Imitation: A fugal technique of composition, in which one part introduces a theme, or subject which is then answered by the other parts by reiterating the same theme later in the work. This term is usually applied to fugal passages in choral music.

Imperfect Cadence: See half-cadence.

Impressionism: A musical movement of the late 19th and early 20th centuries. Inspired by the French impressionist painters, the movement had its impetus in the music of Debussy and Ravel.  A stylistic period of composition that sought to put to music only the most immediate, direct impressions, upon the composer, of a given subject. Impressionism avoided traditional harmony of thirds, employing more often quartal or quintal tonality.

Impromptu: A short, improvisational-sounding piece.

Improvisation: Spontaneous Composition. The performance of music that is composed on the spur-of-the moment by the performer, usually as a solo, or cadenza. Also used extensively in jazz.

Incidental Music: Short musical segments that accompany, or highlight dramatic moments in, a play, or other stage work.

Instrument: Any device that produces a musical sound.

Instrumental: Music performed on instruments, not sung.

Instrumentation: The art of composing, orchestrating or arranging works for an instrumental ensemble.

Interlude: Short music used to bridge the acts of a play, or the verses of a hymn.

Introduction: The preparatory section, movement, or phrase of a musical work.

Interval: The distance between two notes, in terms of oscillations per second. The difference in one half-step is about 35 beats per second. eg: The difference in pitch between two tones.

Introit: "Entrance". A psalm sung at the start of the Roman Catholic Mass.

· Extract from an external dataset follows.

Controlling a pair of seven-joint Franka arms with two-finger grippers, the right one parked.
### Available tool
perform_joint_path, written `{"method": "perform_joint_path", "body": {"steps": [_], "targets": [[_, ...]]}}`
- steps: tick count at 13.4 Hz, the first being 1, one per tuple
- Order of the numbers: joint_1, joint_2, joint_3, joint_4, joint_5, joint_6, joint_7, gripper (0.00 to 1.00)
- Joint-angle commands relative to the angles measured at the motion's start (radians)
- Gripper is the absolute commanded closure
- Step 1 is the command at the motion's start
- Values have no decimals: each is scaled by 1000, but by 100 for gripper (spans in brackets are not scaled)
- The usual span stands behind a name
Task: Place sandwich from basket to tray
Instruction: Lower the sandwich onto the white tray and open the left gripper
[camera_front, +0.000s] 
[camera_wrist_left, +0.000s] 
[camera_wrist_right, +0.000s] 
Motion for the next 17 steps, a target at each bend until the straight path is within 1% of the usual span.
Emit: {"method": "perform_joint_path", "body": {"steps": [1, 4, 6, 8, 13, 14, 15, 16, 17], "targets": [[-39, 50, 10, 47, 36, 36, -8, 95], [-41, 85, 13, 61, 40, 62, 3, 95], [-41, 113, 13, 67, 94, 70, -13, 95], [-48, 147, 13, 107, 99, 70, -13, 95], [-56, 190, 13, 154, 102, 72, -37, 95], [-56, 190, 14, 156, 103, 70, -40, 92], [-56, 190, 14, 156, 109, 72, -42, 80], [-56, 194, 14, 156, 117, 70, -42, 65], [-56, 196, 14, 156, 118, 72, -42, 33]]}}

Invention: A short, contrapuntal piece.

Inversion: As applied to music the term may be used in both melody and harmony. Melodic inversion: an exchange of ascending and descending movement, e.g. C up to F in descending becomes C down to G. Harmonic inversion: the position of the chord is changed from root position (root on the lowest pitch) to first inversion, with the third, or second inversion, with the fifth in the lowest voice. An example: root position C-E-G; first inversion e-g-C; second inversion G-C-E. To sum up it is the different forms that a chord may take by changing the chord member that is the bass of the chord.

Invertible Counterpoint: counterpoint in which two or more voices can be interchanged for one another.

Ionian Mode: A medieval mode whose scale pattern is that of playing C to C on the white keys of a Piano. This scale is identical to a major scale.

Irish Harp: This instrument became a national symbol. The Irish harp is carved from a single piece of wood and originally had 30 to 36 metal strings. Gut or synthetic strings are used now.

Ironico:  (Ita) Ironical.

Italian Sixth Chord: An augmented sixth chord, which contains a only three tones, as opposed to a German Sixth Chord, or a French Sixth Chord.